#### What the exercise asks:
For this task, copy the data that follows exactly, keeping every character.
::::
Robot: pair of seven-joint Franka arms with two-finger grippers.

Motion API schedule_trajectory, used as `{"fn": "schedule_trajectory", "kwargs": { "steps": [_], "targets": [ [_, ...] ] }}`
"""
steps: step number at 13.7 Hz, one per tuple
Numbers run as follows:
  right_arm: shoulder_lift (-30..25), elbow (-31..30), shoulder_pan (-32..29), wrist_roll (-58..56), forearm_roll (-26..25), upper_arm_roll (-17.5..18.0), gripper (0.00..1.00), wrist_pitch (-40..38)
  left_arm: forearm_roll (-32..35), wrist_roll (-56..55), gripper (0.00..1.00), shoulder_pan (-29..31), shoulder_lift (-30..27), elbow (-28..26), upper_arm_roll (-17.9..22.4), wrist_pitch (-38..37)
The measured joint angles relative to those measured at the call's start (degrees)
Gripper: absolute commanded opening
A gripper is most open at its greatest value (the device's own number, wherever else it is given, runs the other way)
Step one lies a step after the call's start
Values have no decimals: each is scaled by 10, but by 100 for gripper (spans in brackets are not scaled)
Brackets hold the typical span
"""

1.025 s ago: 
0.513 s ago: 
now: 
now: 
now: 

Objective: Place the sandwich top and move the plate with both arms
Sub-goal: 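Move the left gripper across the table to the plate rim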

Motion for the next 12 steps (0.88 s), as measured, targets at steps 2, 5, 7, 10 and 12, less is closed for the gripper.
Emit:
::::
#### Task output:
Robot: pair of seven-joint Franka arms with two-finger grippers.

Motion API schedule_trajectory, used as `{"fn": "schedule_trajectory", "kwargs": { "steps": [_], "targets": [ [_, ...] ] }}`
"""
steps: step number at 13.7 Hz, one per tuple
Numbers run as follows:
  right_arm: shoulder_lift (-30..25), elbow (-31..30), shoulder_pan (-32..29), wrist_roll (-58..56), forearm_roll (-26..25), upper_arm_roll (-17.5..18.0), gripper (0.00..1.00), wrist_pitch (-40..38)
  left_arm: forearm_roll (-32..35), wrist_roll (-56..55), gripper (0.00..1.00), shoulder_pan (-29..31), shoulder_lift (-30..27), elbow (-28..26), upper_arm_roll (-17.9..22.4), wrist_pitch (-38..37)
The measured joint angles relative to those measured at the call's start (degrees)
Gripper: absolute commanded opening
A gripper is most open at its greatest value (the device's own number, wherever else it is given, runs the other way)
Step one lies a step after the call's start
Values have no decimals: each is scaled by 10, but by 100 for gripper (spans in brackets are not scaled)
Brackets hold the typical span
"""

1.025 s ago: 
0.513 s ago: 
now: 
now: 
now: 

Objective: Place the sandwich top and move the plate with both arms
Sub-goal: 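Move the left gripper across the table to the plate rim
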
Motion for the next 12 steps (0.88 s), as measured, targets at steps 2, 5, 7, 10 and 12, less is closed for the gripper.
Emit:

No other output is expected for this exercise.